We are confronted here with the work of a non-linear thinker, who, miraculously, has been able to navigate the way out of Oblivion--the aftermath of Germany's fraught history--and leave us a trail of breadcrumbs to follow.
5
@Allen Appreciate the comment but feel the original "I have nothing to say and I am saying it" is more apt. The infinite reasons why might he have nothing to say are so beautifully revealed
4
Art is increasingly becoming far too subjective and success there mostly depend on hype or manufactured propaganda by rich people. They seem to engage in buying it as a way to invest and secure its investment for the long term. Sometime ago, I read that more than 70% of global wealth are artificially created in this way and stashed away in secretive vaults in places like Switzerland. Often those "collectibles" are auctioned by companies like Sotheby and Christie only to change hands and in the process its value got increased many fold.
6
No mention of the film "Never Look Away"? A shame, since many who cannot see this exhibit in person would probably really enjoy watching the film based on his life.
33
@LC Indeed. The film has been torn up by the literati (it takes many liberties with historical accuracy, incl. Richter's biography) but it is a moving introduction to Richter's life in Germany, east and west.
3
@LC Thanks for that. We were not even aware of Richter until we saw the film this week, and then serendipitously found the announcement of the exhibit. Can't wait to see it.
3
@LC
See also the film "Gerhard Richter Painting," from 2012.
15
I am often underwhelmed by much of contemporary art that is trying to say or teach something. Moralizing, in whatever medium, can be tiresome and worse, often seeming clunky and disjointed. But beautiful objects, whether functional or not, never fail to inspire, and give us pause. In that sense, Art has the power to do something rather than just say it. Mr. Richter's work has often functioned in that way for me and provided a momentary pause and respite from the dogmatism that surrounds us.
25
As opposed to the moralizing/teaching of all other art throughout history?
2
Richter's show at SFMOMA in 2002 prompted me to get my first museum membership, and I've never let it go.
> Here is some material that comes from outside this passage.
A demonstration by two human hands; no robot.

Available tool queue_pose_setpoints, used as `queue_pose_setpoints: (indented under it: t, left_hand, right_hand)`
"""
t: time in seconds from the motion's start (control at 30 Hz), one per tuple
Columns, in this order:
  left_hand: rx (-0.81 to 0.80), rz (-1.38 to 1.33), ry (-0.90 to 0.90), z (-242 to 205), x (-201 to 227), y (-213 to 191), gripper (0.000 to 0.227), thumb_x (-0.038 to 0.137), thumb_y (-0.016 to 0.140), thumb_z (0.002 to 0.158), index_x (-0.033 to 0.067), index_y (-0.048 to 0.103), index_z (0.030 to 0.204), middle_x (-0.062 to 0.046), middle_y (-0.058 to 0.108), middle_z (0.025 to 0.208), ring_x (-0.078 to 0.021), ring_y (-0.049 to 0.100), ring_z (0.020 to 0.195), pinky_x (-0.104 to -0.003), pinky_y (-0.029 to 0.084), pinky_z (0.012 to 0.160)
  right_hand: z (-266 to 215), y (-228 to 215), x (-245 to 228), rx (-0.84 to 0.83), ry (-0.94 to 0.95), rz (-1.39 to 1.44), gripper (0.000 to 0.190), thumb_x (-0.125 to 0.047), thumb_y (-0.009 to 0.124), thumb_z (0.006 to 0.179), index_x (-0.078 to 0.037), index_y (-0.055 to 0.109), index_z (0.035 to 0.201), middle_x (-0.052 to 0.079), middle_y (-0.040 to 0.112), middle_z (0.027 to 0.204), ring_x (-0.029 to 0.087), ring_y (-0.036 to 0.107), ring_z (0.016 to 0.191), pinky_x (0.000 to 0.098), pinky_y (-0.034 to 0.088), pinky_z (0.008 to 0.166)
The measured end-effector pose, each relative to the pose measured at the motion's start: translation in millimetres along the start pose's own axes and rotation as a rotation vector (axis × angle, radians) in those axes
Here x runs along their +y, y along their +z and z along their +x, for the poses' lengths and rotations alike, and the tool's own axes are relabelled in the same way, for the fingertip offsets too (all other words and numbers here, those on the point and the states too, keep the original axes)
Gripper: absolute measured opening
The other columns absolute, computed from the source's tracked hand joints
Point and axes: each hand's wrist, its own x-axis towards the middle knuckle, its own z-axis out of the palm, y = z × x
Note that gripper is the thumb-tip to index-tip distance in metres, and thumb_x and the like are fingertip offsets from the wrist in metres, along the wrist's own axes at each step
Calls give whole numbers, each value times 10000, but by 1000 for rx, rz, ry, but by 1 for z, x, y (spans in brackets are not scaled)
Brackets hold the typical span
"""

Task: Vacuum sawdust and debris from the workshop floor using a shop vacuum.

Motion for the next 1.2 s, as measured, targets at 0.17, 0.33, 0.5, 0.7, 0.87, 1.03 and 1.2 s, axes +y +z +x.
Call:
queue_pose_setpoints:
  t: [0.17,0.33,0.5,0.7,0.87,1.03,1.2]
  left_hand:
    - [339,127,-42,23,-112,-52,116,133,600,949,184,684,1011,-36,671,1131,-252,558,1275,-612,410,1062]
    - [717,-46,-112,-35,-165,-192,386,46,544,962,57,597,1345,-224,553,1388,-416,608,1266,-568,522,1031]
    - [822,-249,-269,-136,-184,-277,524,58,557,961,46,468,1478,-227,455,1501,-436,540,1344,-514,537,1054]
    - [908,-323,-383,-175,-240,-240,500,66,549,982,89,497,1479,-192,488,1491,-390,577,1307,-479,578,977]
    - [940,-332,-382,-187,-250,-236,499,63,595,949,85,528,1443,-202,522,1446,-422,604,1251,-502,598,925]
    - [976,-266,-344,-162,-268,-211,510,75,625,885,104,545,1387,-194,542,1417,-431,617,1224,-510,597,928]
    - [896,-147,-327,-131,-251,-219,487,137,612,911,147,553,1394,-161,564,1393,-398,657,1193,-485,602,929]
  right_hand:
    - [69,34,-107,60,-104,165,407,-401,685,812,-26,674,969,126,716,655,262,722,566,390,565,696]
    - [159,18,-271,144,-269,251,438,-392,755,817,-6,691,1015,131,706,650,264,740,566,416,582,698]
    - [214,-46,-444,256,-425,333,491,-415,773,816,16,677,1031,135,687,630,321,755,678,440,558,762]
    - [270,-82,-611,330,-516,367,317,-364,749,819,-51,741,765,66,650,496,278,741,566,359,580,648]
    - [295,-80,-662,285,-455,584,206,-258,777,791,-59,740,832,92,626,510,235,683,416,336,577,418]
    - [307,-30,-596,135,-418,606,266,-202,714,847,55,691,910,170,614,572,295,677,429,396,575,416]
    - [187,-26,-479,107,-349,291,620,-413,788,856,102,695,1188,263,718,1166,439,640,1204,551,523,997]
This might be reason enough for me to visit NYC again soon—both to experience a large selection of Richter's work curated in a single exhibition, and to say "farewell" to the Met Breuer at the current location. (Kerry James Marshall was phenomenal. Thank you.)
17
No need to go to NYC. The show is traveling to MoCA in Los Angeles, opening in August.
The show is moving to the MOCA in LA in August.